There is no need to look at animal behavior to justify warring. Consider the Golden Age of Greece, the time of Pericles and Phideas, when the Parthenon was build, drama and literature flourished and democracy was born. The Greek city states were constantly competing and fighting with each other, except during the Olympic or Delphi games, which were simulated warfare. Italy divided and in constant military turmoil gave birth to the Renaissance, in the city states of Rome, Venice, Milan, Florence and others. Surely, the accumulation of wealth was necessary for the flowering of culture, but so were bloody competition, and a nobility of superior men in charge.
So we may return to the weapons before gunpowder, when man fought man with sword, spear and arrow. World government can forbid massively destructive weapons in combat. You can then prevail when you’re stronger and better trained, and not killed from a distance with a bullet or bomb. The time may arrive again of knights and honor, when a lord had his rights over serfs, taking to bed the serf’s bride on the night of her marriage and spreading his strong genes in the population. As matters go now, populations get weaker as defects are allowed to remain in the gene pool because we protect the weak, sick and inferior.

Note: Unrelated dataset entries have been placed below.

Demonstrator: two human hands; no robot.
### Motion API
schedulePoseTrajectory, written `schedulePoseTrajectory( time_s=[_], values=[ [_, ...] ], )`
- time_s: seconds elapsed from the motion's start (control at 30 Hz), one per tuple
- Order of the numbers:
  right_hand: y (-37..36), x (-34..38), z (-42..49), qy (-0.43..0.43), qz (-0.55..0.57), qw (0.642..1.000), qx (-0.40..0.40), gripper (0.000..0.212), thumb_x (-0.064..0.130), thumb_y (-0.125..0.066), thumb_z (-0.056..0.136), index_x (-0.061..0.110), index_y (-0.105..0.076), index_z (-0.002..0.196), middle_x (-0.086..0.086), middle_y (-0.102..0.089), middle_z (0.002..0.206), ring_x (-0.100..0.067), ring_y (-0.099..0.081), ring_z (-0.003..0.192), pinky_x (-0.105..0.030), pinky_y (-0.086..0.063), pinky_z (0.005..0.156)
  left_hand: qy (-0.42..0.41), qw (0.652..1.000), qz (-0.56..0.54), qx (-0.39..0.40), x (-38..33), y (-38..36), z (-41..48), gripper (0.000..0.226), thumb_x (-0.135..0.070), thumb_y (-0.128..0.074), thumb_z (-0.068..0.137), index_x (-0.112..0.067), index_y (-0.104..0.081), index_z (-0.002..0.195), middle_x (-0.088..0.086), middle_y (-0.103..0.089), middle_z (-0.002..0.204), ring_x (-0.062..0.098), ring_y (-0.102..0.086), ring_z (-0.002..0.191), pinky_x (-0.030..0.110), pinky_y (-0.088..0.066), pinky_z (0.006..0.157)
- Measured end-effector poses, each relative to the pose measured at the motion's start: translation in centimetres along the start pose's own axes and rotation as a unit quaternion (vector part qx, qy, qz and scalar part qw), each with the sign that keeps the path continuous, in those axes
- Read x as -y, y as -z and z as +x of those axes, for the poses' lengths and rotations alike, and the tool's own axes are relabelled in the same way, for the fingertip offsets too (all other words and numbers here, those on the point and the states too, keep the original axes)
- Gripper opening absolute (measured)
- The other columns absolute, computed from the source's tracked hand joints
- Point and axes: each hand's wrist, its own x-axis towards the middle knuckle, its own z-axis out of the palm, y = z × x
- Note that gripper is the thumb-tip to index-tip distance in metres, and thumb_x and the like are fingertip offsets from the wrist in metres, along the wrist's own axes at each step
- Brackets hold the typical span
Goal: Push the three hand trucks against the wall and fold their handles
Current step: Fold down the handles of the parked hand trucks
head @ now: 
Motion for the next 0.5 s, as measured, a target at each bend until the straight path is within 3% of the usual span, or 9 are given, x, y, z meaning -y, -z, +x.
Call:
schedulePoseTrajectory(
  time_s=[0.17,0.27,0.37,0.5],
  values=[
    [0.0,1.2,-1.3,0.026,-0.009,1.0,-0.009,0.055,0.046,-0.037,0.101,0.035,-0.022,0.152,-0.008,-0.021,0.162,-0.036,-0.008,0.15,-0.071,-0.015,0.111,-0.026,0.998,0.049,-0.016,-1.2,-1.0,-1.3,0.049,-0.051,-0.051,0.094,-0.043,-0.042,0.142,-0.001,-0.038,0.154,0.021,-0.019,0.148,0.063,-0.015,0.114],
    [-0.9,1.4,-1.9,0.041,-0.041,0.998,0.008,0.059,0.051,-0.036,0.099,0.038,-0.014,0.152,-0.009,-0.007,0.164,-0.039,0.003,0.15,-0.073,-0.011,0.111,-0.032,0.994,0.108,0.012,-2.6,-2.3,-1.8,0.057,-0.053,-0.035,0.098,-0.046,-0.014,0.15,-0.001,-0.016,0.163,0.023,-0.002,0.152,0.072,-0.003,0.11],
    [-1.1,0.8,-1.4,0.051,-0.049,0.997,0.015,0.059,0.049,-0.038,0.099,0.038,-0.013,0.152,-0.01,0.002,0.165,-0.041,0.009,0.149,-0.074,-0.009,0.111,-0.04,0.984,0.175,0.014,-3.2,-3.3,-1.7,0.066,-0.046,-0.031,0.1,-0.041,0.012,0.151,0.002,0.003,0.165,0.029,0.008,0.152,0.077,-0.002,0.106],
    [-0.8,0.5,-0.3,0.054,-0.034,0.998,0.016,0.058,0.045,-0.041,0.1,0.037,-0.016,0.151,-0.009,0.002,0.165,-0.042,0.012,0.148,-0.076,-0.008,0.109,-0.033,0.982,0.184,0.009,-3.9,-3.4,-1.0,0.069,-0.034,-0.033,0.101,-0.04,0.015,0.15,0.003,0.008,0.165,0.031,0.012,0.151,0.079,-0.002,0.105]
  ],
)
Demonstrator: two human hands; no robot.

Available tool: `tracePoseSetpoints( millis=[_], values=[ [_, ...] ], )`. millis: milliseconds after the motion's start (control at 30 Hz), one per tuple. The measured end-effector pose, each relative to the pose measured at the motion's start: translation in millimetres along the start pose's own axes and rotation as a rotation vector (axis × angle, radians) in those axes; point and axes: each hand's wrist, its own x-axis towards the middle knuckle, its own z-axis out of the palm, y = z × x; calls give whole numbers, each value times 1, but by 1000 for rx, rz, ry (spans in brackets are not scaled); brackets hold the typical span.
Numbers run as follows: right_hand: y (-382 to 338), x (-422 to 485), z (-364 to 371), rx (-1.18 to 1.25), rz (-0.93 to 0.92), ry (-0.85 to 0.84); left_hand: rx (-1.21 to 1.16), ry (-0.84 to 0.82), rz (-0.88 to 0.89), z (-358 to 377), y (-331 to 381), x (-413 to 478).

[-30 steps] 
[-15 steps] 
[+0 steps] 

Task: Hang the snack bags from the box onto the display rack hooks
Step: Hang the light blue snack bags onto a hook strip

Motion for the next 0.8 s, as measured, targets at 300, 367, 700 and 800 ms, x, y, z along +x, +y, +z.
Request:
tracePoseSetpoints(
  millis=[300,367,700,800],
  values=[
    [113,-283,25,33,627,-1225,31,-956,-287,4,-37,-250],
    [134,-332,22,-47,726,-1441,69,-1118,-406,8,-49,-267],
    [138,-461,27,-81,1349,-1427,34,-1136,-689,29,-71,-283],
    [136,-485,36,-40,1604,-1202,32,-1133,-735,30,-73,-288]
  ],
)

Compassion does not fit the warrior ethic. Progress is made with aggressive moves. Wartime is when inventions spring up most rapidly. The submarine, machine gun and telegraphy were developed in the American Civil War, the bloodiest up to that time in the history of the world. In WWII we saw the development of radar, computers, rockets and antibiotics. As humanity moves out into space and conquers other globes, we’ll forge the steel of our minds and bodies in perpetual wars with each other so can deal with hostile alien species and other vicissitudes of the universe.